── AVAILABLE RECORDS

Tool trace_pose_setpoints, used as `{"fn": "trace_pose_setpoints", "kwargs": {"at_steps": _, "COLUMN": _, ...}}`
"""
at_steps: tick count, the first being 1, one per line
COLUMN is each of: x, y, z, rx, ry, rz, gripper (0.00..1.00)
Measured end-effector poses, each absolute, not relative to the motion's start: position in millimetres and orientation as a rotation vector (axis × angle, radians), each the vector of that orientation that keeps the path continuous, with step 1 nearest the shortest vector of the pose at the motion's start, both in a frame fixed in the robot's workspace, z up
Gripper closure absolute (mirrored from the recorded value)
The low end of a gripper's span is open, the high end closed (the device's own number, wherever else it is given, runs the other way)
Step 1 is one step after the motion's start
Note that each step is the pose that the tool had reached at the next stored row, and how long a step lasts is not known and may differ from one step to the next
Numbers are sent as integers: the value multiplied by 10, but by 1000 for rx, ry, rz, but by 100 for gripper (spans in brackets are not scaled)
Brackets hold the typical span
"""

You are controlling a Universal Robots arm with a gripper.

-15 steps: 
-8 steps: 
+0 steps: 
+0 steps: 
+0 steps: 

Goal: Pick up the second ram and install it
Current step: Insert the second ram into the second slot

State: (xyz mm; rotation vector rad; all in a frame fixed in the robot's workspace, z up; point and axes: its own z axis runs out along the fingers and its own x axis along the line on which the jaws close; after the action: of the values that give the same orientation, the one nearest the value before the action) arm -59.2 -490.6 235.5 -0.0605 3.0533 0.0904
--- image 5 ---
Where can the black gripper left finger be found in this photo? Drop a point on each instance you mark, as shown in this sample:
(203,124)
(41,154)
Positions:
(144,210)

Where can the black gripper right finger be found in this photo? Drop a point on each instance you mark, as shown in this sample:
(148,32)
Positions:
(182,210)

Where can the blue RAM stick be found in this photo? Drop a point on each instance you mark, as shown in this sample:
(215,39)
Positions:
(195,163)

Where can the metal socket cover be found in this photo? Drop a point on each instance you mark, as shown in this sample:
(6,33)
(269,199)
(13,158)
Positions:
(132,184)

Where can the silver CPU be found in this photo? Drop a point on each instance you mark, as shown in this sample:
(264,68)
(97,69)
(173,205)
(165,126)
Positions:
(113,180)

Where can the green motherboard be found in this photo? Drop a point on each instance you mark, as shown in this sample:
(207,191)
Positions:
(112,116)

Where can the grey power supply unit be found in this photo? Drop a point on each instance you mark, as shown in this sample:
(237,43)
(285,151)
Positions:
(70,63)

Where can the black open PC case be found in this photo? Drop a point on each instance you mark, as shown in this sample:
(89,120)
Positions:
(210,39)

────

WORK ORDER: The total, and nothing more: how many lines in the entries contain "mark"?

EXERCISE SOLUTION: 8